*About this task:* Please reproduce the listing below exactly, leaving out every picture.
*** Available data ***
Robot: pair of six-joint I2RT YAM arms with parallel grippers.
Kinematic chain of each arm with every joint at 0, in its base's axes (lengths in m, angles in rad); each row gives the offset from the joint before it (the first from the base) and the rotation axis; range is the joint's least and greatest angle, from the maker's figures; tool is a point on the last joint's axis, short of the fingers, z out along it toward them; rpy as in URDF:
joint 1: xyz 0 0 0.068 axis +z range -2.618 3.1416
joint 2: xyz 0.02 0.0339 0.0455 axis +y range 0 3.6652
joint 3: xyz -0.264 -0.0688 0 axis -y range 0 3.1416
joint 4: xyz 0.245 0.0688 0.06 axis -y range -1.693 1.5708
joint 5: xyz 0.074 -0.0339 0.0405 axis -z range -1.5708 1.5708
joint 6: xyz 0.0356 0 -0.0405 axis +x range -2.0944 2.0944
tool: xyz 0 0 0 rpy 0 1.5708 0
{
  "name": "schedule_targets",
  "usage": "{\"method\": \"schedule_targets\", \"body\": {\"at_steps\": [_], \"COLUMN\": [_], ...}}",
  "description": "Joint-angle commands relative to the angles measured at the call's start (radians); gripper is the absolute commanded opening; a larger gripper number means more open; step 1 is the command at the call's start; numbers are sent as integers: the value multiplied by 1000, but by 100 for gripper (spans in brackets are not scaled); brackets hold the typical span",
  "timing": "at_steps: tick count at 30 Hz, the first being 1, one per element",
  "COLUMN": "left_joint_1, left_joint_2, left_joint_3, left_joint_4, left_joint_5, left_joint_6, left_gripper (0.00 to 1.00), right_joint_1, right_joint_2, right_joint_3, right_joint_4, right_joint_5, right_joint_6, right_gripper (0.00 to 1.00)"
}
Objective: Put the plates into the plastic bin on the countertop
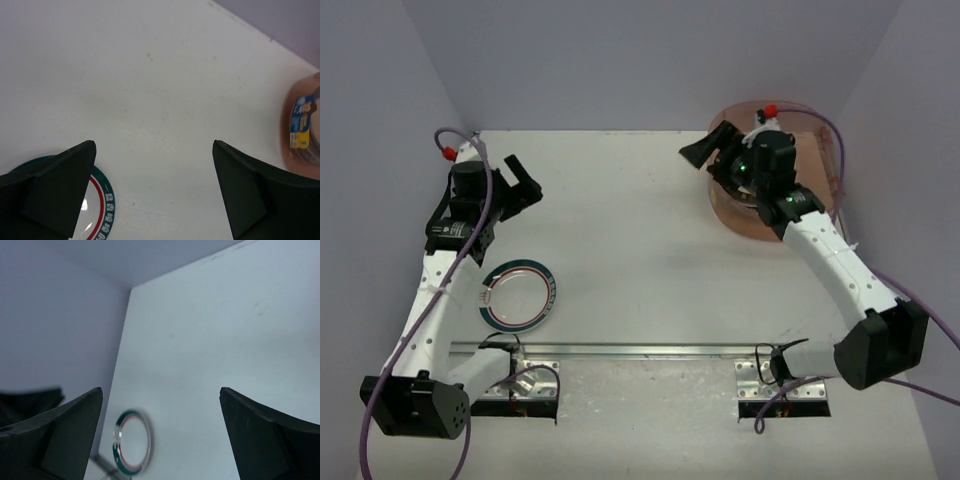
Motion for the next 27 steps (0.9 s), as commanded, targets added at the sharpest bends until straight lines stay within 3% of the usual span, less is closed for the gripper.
{"method": "schedule_targets", "body": {"at_steps": [1, 3, 8, 13, 19, 24, 27], "left_joint_1": [-7, -6, -7, -7, -7, -7, -7], "left_joint_2": [-102, -153, -256, -278, -286, -283, -286], "left_joint_3": [148, 221, 308, 332, 269, 230, 202], "left_joint_4": [-84, -116, -132, -156, -135, -124, -106], "left_joint_5": [-207, -265, -265, -257, -226, -209, -199], "left_joint_6": [-35, -36, -17, 11, 26, 37, 44], "left_gripper": [100, 100, 100, 100, 100, 100, 100], "right_joint_1": [244, 350, 476, 589, 634, 641, 642], "right_joint_2": [43, 148, 356, 621, 872, 983, 1043], "right_joint_3": [-44, -7, 37, 116, 304, 326, 339], "right_joint_4": [259, 221, 276, 350, 276, 305, 305], "right_joint_5": [-193, -230, -308, -324, -384, -387, -361], "right_joint_6": [-245, -240, -158, -49, 28, 86, 133], "right_gripper": [99, 99, 99, 82, 81, 78, 70]}}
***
*Exercise output:*
Robot: pair of six-joint I2RT YAM arms with parallel grippers.
Kinematic chain of each arm with every joint at 0, in its base's axes (lengths in m, angles in rad); each row gives the offset from the joint before it (the first from the base) and the rotation axis; range is the joint's least and greatest angle, from the maker's figures; tool is a point on the last joint's axis, short of the fingers, z out along it toward them; rpy as in URDF:
joint 1: xyz 0 0 0.068 axis +z range -2.618 3.1416
joint 2: xyz 0.02 0.0339 0.0455 axis +y range 0 3.6652
joint 3: xyz -0.264 -0.0688 0 axis -y range 0 3.1416
joint 4: xyz 0.245 0.0688 0.06 axis -y range -1.693 1.5708
joint 5: xyz 0.074 -0.0339 0.0405 axis -z range -1.5708 1.5708
joint 6: xyz 0.0356 0 -0.0405 axis +x range -2.0944 2.0944
tool: xyz 0 0 0 rpy 0 1.5708 0
{
  "name": "schedule_targets",
  "usage": "{\"method\": \"schedule_targets\", \"body\": {\"at_steps\": [_], \"COLUMN\": [_], ...}}",
  "description": "Joint-angle commands relative to the angles measured at the call's start (radians); gripper is the absolute commanded opening; a larger gripper number means more open; step 1 is the command at the call's start; numbers are sent as integers: the value multiplied by 1000, but by 100 for gripper (spans in brackets are not scaled); brackets hold the typical span",
  "timing": "at_steps: tick count at 30 Hz, the first being 1, one per element",
  "COLUMN": "left_joint_1, left_joint_2, left_joint_3, left_joint_4, left_joint_5, left_joint_6, left_gripper (0.00 to 1.00), right_joint_1, right_joint_2, right_joint_3, right_joint_4, right_joint_5, right_joint_6, right_gripper (0.00 to 1.00)"
}
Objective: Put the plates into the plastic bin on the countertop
Motion for the next 27 steps (0.9 s), as commanded, targets added at the sharpest bends until straight lines stay within 3% of the usual span, less is closed for the gripper.
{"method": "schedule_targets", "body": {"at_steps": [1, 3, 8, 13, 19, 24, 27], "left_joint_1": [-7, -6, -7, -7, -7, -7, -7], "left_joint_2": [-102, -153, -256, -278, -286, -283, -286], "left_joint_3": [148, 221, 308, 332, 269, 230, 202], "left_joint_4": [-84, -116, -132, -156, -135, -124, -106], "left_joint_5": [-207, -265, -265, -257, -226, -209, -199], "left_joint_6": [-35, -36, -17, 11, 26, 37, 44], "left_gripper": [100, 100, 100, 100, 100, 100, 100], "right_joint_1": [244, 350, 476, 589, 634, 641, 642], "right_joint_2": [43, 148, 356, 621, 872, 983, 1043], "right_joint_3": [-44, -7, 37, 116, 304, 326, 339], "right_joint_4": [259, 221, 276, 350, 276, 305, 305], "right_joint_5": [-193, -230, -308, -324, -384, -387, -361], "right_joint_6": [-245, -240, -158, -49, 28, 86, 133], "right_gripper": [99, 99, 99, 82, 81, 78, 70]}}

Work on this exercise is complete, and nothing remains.